On the whiteboard, I put up the following prompt and have the kids respond. (This prompt is also found within the students' Google Drive folder, as we are using a paperless classroom.)
Draw a line. Now, pretend you need everyone in the class to have a line on their papers that is the EXACT SAME SIZE as your line. Explain how you will tell the others how long to make their line WITHOUT using a ruler.
After students have grappled with sharing measurements without using consistent units, I show them a video clip that explains how the first standardized system of measurement (metric system) came about. The video is less than two minutes, so I show the entire thing at once.
After the video clip, I ask the students to share some of their struggles with explaining distance without being able to reference a unit of measurement. I then ask them to explain WHY they think having a standardized system of measurement is helpful. (This answer can be written in notebooks individually or discussed as shoulder partners, later to be shared as a whole class.)
Note: This activity is used to get my Special Education students thinking about measurement and the standard units we use to communicate measurements to others.

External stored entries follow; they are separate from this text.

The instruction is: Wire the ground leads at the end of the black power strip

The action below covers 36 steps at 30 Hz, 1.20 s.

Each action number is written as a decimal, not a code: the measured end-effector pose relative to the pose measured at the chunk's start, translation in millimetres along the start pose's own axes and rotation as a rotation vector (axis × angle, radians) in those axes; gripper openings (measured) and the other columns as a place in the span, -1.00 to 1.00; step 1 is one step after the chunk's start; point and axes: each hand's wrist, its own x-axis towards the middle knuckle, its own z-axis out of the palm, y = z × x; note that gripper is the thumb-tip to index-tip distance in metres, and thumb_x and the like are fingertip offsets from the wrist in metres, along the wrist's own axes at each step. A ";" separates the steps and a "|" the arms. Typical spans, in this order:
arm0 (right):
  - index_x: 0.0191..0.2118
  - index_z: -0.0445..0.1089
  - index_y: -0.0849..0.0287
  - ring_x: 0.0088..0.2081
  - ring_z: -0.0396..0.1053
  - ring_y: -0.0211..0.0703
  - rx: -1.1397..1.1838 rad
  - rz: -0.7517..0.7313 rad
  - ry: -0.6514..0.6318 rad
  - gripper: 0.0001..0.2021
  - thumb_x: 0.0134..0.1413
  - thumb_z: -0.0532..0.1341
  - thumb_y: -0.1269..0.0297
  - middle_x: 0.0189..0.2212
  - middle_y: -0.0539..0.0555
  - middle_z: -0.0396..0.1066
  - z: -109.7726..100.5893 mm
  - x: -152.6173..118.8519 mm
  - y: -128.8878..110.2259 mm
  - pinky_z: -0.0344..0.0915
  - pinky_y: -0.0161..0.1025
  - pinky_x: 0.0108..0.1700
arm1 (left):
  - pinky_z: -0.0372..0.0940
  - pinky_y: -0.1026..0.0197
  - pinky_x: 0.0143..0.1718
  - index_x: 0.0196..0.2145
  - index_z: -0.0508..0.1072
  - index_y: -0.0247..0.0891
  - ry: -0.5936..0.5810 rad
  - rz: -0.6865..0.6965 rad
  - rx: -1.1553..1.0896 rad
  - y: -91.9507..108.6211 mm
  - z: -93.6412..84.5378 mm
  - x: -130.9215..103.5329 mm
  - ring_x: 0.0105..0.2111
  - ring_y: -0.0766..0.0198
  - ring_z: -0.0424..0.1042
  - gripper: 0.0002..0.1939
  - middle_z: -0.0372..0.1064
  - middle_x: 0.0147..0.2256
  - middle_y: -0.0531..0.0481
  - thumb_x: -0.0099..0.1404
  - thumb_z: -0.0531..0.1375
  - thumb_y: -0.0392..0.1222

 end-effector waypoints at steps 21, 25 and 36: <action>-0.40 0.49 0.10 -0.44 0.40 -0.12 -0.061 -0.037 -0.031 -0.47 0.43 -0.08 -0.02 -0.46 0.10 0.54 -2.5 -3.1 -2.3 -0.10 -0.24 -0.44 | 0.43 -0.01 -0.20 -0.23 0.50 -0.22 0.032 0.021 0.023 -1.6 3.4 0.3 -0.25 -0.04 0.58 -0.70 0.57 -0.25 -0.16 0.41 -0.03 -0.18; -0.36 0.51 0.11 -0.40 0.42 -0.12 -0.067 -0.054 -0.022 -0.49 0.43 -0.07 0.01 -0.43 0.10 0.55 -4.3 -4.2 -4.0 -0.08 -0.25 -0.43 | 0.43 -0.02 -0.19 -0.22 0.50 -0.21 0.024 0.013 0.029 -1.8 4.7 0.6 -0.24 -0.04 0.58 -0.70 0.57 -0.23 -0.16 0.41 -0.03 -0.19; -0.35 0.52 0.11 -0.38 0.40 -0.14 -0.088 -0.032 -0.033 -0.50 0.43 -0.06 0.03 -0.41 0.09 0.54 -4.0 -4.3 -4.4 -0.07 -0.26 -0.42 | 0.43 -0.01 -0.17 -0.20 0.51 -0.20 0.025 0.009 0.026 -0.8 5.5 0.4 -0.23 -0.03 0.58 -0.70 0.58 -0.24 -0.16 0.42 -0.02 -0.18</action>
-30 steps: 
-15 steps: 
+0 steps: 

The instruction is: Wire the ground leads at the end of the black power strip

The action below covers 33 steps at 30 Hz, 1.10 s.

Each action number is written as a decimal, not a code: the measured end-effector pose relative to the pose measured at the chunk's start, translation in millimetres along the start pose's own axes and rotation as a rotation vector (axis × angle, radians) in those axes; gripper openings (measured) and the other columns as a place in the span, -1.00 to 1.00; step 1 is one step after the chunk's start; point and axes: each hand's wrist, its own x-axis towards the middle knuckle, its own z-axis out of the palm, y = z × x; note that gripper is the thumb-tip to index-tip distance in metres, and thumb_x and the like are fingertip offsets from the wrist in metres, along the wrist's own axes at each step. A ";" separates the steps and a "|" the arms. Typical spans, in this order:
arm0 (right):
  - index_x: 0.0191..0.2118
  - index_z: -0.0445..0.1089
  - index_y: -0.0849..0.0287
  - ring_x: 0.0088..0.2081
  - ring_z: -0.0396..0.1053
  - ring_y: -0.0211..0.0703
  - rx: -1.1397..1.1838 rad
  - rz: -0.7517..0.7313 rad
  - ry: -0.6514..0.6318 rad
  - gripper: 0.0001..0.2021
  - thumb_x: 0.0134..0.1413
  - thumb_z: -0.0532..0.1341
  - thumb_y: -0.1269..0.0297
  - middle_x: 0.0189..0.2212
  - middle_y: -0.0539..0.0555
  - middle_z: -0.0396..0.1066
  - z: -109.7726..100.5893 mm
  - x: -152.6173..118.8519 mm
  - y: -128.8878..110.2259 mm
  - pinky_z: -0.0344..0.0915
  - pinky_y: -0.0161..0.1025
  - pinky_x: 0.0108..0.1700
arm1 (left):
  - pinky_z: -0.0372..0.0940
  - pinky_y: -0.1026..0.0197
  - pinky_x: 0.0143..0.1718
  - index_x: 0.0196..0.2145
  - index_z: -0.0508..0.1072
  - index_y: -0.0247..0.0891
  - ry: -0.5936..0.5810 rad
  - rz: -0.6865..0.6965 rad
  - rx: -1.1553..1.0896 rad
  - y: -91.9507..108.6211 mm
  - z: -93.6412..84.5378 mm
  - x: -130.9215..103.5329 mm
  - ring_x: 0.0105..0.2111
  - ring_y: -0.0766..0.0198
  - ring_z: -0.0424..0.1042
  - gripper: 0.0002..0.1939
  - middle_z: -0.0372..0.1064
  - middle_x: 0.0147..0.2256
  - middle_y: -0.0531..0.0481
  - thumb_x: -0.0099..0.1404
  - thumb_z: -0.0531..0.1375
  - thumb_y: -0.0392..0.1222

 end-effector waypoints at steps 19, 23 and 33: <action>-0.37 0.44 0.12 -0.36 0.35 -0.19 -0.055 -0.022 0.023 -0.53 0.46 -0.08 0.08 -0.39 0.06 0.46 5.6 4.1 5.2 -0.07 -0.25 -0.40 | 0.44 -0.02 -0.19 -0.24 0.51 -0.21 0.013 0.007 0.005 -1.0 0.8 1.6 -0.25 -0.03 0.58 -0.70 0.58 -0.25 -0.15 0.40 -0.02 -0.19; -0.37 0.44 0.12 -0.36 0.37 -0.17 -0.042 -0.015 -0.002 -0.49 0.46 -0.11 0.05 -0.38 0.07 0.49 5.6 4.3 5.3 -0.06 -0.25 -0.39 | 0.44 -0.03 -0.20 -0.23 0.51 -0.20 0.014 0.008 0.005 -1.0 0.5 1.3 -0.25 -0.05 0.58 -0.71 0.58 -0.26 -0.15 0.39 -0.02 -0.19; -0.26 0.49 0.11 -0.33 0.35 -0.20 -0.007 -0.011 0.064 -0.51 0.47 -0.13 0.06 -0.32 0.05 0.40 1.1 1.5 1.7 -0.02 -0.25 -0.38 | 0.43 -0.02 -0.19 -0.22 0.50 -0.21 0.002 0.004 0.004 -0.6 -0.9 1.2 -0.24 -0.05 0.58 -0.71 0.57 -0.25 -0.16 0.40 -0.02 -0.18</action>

This activity is a conversation starter for the lesson as it serves to provide proof for the necessity of a standard system. They can refer to this activity later in the lesson when the need to cite evidence for an argument. This activity also addresses SP5 (Use mathematical representations to describe and/or support scientific conclusions and design solutions). Students are using numbers and the metric system to represent data in the science classroom.
Now, I give students an opportunity to become familiar with some of the units within the metric system. I put a metric ruler and a meter stick on their tables to be shared as a table group. I ask the kids to make observations using the chart I have provided on the Student Graphic Organizer. After 5 minutes, I will solicit responses from students.
Sketch the meter stick and the ruler (be sure to include and letters or significant numbers).
How many little lines are within one CM?
How many CM are within 1M (or the entire meter stick)?
In 10 cm, how many mm?
Based on your observations, what number do you think is important when using the metric system?
Note: During this time, I am observing student interactions with the tools- can they use them? Have they seen them before, etc? I also am challenging the kids to look deeper. How many mm are in 10cm? How many do you think are in one meter?
After students have had an opportunity to explore the tools and units, I give them a hands on model of the metric system using the SMART board as an interactive tool. I have them complete a chart while observing the board in order to take a few notes and have information for the ELABORATE section of the lesson.
On the board, I have the prefixes (Kilo, Hecto, Deka, Deci, Centi, Milli) and their values underneath in non-numerical order. I ask the students to arrange them in order from LARGEST to smallest. Then, I ask them questions that they answer aloud individually: Which is larger Kilo or centi? What to you notice about the numbers as they get larger (should say something about how they GAIN a zero)? What do you notice about the numbers as they get smaller (lose a zero)?
On their own, with a partner or in their notebooks, students answer the following question:
Why is the metric system important for scientists? Use evidence from today's lesson to help you.